From the records below, transcribe exactly the lines that begin at the line with "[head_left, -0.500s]" and end at the line with "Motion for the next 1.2", both included.

____ Extracted entries

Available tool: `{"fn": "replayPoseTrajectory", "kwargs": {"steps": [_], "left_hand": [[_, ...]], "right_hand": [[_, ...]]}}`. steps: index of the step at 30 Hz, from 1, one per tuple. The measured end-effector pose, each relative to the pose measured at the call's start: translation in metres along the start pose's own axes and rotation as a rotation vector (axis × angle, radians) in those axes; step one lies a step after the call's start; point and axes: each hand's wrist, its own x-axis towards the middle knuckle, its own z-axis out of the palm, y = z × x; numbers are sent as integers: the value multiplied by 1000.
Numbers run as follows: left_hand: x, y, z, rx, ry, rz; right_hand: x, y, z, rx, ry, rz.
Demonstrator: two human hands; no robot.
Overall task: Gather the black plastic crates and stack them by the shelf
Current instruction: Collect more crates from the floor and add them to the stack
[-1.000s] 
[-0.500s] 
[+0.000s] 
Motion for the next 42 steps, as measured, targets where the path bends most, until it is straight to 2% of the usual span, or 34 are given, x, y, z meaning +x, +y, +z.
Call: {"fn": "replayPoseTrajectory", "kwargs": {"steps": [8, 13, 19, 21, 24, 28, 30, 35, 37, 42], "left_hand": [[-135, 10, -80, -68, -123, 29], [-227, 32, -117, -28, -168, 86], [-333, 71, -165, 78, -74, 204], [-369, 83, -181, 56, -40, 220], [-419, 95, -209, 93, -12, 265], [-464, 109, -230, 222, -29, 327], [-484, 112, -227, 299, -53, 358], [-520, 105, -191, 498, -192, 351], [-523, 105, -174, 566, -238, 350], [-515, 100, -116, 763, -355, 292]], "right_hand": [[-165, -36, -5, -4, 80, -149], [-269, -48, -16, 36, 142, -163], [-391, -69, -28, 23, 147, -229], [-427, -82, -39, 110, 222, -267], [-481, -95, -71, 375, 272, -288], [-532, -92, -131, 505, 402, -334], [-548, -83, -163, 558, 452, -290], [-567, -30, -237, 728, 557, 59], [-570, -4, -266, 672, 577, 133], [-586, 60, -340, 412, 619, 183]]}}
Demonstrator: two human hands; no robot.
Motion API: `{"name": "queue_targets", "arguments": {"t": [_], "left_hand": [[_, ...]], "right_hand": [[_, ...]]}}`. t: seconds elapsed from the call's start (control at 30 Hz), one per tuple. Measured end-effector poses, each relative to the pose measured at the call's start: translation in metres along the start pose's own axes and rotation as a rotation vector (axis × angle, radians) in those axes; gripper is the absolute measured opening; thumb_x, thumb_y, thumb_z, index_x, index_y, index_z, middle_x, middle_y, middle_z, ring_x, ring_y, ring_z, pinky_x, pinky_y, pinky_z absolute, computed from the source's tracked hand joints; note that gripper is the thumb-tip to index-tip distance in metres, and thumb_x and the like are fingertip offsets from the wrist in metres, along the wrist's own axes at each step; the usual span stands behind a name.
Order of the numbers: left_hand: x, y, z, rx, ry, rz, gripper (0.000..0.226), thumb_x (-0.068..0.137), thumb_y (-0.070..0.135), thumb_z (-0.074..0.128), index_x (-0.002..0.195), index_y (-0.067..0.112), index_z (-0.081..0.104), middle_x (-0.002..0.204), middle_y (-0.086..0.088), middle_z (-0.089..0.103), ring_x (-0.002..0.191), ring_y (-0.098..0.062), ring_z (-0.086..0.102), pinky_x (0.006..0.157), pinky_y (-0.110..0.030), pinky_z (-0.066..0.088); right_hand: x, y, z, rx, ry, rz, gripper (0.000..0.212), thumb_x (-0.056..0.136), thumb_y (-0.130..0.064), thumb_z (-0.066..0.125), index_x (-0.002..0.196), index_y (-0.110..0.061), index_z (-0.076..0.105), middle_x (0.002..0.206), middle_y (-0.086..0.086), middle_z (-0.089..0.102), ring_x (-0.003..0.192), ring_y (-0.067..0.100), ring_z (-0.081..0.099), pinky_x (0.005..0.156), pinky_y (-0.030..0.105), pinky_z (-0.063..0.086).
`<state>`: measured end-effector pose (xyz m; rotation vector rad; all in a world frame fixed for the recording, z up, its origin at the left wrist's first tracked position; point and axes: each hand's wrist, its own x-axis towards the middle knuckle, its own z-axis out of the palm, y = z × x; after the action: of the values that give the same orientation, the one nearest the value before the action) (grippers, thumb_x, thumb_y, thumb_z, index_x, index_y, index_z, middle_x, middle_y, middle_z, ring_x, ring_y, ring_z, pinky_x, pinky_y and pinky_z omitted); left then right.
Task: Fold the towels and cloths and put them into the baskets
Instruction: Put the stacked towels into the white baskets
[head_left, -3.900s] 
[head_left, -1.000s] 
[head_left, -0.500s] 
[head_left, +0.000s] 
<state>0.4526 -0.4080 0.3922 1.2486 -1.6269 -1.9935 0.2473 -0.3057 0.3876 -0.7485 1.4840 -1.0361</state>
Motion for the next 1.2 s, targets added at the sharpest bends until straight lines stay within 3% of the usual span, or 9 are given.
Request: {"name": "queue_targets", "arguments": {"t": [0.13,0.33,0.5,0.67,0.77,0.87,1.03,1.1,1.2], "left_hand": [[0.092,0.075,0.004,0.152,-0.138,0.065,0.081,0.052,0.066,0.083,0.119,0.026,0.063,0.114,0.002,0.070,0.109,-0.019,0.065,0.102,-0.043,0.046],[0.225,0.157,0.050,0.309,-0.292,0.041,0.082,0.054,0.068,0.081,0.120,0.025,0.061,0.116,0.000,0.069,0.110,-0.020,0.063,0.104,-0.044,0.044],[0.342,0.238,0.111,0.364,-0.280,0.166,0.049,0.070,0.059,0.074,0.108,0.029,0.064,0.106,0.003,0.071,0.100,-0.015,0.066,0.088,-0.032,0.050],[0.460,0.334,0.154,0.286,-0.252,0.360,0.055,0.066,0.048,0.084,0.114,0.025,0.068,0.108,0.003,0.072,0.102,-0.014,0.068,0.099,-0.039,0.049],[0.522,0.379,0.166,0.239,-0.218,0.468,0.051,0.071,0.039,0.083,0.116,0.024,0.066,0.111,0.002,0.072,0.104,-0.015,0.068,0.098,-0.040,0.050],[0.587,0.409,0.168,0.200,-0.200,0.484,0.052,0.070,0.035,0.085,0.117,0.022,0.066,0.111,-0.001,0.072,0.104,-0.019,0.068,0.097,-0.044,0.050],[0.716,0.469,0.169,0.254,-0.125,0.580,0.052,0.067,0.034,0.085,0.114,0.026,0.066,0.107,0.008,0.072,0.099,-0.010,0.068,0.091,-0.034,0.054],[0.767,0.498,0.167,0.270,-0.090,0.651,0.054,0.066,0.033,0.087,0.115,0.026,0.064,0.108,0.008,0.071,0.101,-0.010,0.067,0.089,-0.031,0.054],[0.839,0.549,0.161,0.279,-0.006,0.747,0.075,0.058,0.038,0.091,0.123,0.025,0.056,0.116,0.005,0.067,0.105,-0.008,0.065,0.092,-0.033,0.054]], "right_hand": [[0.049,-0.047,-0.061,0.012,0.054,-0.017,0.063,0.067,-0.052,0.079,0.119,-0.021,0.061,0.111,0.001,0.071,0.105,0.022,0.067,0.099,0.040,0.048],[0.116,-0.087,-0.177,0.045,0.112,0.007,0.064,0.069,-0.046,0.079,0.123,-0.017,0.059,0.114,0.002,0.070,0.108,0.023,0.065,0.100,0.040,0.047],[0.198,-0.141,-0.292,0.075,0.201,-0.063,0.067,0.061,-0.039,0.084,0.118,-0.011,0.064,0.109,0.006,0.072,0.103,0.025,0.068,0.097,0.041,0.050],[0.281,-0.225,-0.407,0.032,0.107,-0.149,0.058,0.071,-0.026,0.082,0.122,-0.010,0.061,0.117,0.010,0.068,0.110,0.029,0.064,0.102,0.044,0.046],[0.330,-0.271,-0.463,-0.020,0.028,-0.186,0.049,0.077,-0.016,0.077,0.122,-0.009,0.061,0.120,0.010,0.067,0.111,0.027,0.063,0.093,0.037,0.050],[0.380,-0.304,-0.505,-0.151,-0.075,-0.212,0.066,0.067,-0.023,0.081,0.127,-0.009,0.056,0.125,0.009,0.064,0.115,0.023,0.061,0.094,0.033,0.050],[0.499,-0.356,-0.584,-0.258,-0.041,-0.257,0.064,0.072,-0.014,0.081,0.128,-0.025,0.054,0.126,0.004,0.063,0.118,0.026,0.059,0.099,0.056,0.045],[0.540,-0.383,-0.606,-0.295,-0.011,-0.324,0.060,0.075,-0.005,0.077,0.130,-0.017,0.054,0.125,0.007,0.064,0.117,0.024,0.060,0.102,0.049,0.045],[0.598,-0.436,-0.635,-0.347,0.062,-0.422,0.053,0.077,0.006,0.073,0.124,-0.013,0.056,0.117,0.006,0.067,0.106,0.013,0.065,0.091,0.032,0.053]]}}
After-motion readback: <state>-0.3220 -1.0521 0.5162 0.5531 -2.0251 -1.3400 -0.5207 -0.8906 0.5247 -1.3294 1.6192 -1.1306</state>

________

=== Reply to the task ===
[head_left, -0.500s] 
[head_left, +0.000s] 
<state>0.4526 -0.4080 0.3922 1.2486 -1.6269 -1.9935 0.2473 -0.3057 0.3876 -0.7485 1.4840 -1.0361</state>
Motion for the next 1.2 s, targets added at the sharpest bends until straight lines stay within 3% of the usual span, or 9 are given.

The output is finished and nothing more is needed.